# [What to work on]
Using the data below, repeat all of it precisely.

*** The data ***

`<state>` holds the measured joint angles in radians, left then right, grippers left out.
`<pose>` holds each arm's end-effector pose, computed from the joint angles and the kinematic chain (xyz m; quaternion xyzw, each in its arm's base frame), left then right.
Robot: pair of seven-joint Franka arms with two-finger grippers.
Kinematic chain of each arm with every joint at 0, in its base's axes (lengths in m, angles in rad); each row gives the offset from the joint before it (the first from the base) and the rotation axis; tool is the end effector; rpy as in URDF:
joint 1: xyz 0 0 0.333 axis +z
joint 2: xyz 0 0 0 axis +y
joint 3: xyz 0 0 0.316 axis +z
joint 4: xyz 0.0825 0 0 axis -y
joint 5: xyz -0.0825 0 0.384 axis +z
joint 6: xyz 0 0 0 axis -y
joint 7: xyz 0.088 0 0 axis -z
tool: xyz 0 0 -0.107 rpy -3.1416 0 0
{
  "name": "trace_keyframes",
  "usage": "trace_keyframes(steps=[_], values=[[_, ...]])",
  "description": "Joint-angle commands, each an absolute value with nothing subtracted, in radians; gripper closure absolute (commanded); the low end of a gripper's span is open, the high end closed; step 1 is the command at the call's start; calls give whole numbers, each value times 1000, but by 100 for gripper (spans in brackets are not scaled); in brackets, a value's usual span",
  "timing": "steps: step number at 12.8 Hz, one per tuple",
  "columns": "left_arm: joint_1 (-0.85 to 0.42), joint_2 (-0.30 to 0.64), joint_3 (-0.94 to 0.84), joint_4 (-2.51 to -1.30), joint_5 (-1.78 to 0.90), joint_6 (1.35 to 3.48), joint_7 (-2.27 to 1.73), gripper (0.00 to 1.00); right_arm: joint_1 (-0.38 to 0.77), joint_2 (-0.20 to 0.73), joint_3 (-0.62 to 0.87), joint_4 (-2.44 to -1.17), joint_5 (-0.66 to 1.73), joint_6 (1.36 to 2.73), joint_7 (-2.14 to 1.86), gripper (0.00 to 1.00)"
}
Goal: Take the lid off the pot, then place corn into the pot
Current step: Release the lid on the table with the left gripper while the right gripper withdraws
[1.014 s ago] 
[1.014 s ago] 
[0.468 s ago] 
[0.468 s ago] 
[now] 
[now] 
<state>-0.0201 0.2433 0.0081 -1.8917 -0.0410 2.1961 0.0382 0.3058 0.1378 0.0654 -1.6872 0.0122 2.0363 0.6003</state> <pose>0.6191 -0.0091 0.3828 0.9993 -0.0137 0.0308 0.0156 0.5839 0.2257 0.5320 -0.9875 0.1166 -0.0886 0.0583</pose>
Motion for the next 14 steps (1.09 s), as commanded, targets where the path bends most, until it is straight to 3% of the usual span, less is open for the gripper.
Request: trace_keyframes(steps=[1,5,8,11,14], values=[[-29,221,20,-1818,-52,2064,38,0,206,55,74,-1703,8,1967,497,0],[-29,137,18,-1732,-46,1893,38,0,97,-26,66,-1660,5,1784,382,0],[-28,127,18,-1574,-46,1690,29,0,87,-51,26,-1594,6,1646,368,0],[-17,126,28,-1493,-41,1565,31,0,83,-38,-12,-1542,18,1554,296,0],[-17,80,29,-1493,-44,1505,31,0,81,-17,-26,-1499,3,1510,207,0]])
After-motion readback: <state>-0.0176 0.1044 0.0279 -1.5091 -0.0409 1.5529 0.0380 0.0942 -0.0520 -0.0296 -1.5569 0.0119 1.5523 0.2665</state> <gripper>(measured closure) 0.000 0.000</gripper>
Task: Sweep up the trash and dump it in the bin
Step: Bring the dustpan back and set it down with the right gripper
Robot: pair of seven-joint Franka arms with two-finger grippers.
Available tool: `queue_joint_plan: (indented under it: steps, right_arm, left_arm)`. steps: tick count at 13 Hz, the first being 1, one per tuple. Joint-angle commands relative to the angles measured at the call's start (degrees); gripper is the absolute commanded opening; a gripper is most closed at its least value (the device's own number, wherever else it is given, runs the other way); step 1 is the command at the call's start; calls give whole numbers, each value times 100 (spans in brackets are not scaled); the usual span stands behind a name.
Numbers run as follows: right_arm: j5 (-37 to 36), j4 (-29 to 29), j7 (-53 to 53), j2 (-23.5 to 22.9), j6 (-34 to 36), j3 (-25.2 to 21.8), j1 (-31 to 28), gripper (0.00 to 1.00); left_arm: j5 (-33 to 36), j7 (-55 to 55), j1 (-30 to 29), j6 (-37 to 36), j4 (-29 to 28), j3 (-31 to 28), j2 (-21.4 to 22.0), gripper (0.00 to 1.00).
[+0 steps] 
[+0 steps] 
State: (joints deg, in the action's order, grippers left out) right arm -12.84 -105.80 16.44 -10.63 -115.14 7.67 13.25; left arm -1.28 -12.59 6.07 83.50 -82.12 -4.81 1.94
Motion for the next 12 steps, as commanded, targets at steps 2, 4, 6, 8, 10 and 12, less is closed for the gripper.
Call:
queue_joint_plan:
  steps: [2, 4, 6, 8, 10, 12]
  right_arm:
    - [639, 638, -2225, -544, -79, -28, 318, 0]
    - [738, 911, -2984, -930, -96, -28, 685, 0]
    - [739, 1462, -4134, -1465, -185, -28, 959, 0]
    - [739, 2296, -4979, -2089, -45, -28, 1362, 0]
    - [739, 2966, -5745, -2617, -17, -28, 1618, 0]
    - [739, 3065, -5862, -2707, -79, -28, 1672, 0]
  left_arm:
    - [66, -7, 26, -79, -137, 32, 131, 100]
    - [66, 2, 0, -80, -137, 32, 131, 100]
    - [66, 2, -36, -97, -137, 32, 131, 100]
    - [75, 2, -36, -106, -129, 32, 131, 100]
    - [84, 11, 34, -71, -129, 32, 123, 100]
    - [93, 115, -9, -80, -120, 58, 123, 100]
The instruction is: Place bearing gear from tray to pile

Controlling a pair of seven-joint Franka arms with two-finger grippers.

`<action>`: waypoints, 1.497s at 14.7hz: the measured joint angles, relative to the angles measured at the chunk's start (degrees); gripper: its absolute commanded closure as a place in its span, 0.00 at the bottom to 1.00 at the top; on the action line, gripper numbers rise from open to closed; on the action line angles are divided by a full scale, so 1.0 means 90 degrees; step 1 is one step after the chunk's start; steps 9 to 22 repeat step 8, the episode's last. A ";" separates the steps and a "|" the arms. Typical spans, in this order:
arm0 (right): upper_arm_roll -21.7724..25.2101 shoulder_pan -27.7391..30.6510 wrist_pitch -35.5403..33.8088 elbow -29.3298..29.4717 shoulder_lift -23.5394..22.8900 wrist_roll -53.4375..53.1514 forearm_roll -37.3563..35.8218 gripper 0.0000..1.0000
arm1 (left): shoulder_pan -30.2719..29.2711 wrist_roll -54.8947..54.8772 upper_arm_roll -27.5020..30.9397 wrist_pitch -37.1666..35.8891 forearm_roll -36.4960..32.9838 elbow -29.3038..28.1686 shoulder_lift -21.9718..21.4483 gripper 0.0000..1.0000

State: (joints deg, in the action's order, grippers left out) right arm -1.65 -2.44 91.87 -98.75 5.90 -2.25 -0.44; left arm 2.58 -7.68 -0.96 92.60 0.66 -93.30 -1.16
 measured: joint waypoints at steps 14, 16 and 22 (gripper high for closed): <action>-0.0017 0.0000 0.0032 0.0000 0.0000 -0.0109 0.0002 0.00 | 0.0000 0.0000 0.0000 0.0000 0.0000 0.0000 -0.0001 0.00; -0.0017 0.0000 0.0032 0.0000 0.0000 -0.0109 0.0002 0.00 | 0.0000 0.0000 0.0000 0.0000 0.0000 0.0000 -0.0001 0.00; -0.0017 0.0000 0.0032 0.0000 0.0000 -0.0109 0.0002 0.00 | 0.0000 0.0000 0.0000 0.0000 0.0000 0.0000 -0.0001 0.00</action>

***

# [Solution to this task]
`<state>` holds the measured joint angles in radians, left then right, grippers left out.
`<pose>` holds each arm's end-effector pose, computed from the joint angles and the kinematic chain (xyz m; quaternion xyzw, each in its arm's base frame), left then right.
Robot: pair of seven-joint Franka arms with two-finger grippers.
Kinematic chain of each arm with every joint at 0, in its base's axes (lengths in m, angles in rad); each row gives the offset from the joint before it (the first from the base) and the rotation axis; tool is the end effector; rpy as in URDF:
joint 1: xyz 0 0 0.333 axis +z
joint 2: xyz 0 0 0 axis +y
joint 3: xyz 0 0 0.316 axis +z
joint 4: xyz 0.0825 0 0 axis -y
joint 5: xyz -0.0825 0 0.384 axis +z
joint 6: xyz 0 0 0 axis -y
joint 7: xyz 0.088 0 0 axis -z
tool: xyz 0 0 -0.107 rpy -3.1416 0 0
{
  "name": "trace_keyframes",
  "usage": "trace_keyframes(steps=[_], values=[[_, ...]])",
  "description": "Joint-angle commands, each an absolute value with nothing subtracted, in radians; gripper closure absolute (commanded); the low end of a gripper's span is open, the high end closed; step 1 is the command at the call's start; calls give whole numbers, each value times 1000, but by 100 for gripper (spans in brackets are not scaled); in brackets, a value's usual span",
  "timing": "steps: step number at 12.8 Hz, one per tuple",
  "columns": "left_arm: joint_1 (-0.85 to 0.42), joint_2 (-0.30 to 0.64), joint_3 (-0.94 to 0.84), joint_4 (-2.51 to -1.30), joint_5 (-1.78 to 0.90), joint_6 (1.35 to 3.48), joint_7 (-2.27 to 1.73), gripper (0.00 to 1.00); right_arm: joint_1 (-0.38 to 0.77), joint_2 (-0.20 to 0.73), joint_3 (-0.62 to 0.87), joint_4 (-2.44 to -1.17), joint_5 (-0.66 to 1.73), joint_6 (1.36 to 2.73), joint_7 (-2.14 to 1.86), gripper (0.00 to 1.00)"
}
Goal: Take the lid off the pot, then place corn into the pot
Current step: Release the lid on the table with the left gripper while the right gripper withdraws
[1.014 s ago] 
[1.014 s ago] 
[0.468 s ago] 
[0.468 s ago] 
[now] 
[now] 
<state>-0.0201 0.2433 0.0081 -1.8917 -0.0410 2.1961 0.0382 0.3058 0.1378 0.0654 -1.6872 0.0122 2.0363 0.6003</state> <pose>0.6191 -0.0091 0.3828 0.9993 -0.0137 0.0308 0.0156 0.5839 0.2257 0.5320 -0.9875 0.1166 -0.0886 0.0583</pose>
Motion for the next 14 steps (1.09 s), as commanded, targets where the path bends most, until it is straight to 3% of the usual span, less is open for the gripper.
Request: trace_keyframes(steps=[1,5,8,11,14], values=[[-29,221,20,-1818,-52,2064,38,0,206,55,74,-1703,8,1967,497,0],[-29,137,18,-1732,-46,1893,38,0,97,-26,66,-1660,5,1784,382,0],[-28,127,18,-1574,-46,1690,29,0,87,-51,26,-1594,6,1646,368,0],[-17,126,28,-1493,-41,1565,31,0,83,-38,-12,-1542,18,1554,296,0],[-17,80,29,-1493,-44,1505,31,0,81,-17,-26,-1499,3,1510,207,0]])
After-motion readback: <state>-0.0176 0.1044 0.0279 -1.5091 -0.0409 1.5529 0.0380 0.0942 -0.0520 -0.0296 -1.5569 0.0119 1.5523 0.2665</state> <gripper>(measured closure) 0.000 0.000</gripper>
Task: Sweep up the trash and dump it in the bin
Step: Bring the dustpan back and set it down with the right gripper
Robot: pair of seven-joint Franka arms with two-finger grippers.
Available tool: `queue_joint_plan: (indented under it: steps, right_arm, left_arm)`. steps: tick count at 13 Hz, the first being 1, one per tuple. Joint-angle commands relative to the angles measured at the call's start (degrees); gripper is the absolute commanded opening; a gripper is most closed at its least value (the device's own number, wherever else it is given, runs the other way); step 1 is the command at the call's start; calls give whole numbers, each value times 100 (spans in brackets are not scaled); the usual span stands behind a name.
Numbers run as follows: right_arm: j5 (-37 to 36), j4 (-29 to 29), j7 (-53 to 53), j2 (-23.5 to 22.9), j6 (-34 to 36), j3 (-25.2 to 21.8), j1 (-31 to 28), gripper (0.00 to 1.00); left_arm: j5 (-33 to 36), j7 (-55 to 55), j1 (-30 to 29), j6 (-37 to 36), j4 (-29 to 28), j3 (-31 to 28), j2 (-21.4 to 22.0), gripper (0.00 to 1.00).
[+0 steps] 
[+0 steps] 
State: (joints deg, in the action's order, grippers left out) right arm -12.84 -105.80 16.44 -10.63 -115.14 7.67 13.25; left arm -1.28 -12.59 6.07 83.50 -82.12 -4.81 1.94
Motion for the next 12 steps, as commanded, targets at steps 2, 4, 6, 8, 10 and 12, less is closed for the gripper.
Call:
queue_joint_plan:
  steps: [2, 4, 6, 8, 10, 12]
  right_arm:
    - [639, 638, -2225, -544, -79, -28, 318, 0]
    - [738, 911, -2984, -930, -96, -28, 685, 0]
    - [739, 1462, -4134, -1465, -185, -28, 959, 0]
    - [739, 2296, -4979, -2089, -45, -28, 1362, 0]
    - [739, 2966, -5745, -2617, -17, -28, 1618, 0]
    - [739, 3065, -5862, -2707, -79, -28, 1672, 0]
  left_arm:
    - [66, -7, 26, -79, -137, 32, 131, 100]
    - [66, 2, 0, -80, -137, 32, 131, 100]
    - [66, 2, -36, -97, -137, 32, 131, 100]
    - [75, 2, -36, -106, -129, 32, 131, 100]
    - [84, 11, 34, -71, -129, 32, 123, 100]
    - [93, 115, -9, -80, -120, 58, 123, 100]
The instruction is: Place bearing gear from tray to pile

Controlling a pair of seven-joint Franka arms with two-finger grippers.

`<action>`: waypoints, 1.497s at 14.7hz: the measured joint angles, relative to the angles measured at the chunk's start (degrees); gripper: its absolute commanded closure as a place in its span, 0.00 at the bottom to 1.00 at the top; on the action line, gripper numbers rise from open to closed; on the action line angles are divided by a full scale, so 1.0 means 90 degrees; step 1 is one step after the chunk's start; steps 9 to 22 repeat step 8, the episode's last. A ";" separates the steps and a "|" the arms. Typical spans, in this order:
arm0 (right): upper_arm_roll -21.7724..25.2101 shoulder_pan -27.7391..30.6510 wrist_pitch -35.5403..33.8088 elbow -29.3298..29.4717 shoulder_lift -23.5394..22.8900 wrist_roll -53.4375..53.1514 forearm_roll -37.3563..35.8218 gripper 0.0000..1.0000
arm1 (left): shoulder_pan -30.2719..29.2711 wrist_roll -54.8947..54.8772 upper_arm_roll -27.5020..30.9397 wrist_pitch -37.1666..35.8891 forearm_roll -36.4960..32.9838 elbow -29.3038..28.1686 shoulder_lift -21.9718..21.4483 gripper 0.0000..1.0000

State: (joints deg, in the action's order, grippers left out) right arm -1.65 -2.44 91.87 -98.75 5.90 -2.25 -0.44; left arm 2.58 -7.68 -0.96 92.60 0.66 -93.30 -1.16
 measured: joint waypoints at steps 14, 16 and 22 (gripper high for closed): <action>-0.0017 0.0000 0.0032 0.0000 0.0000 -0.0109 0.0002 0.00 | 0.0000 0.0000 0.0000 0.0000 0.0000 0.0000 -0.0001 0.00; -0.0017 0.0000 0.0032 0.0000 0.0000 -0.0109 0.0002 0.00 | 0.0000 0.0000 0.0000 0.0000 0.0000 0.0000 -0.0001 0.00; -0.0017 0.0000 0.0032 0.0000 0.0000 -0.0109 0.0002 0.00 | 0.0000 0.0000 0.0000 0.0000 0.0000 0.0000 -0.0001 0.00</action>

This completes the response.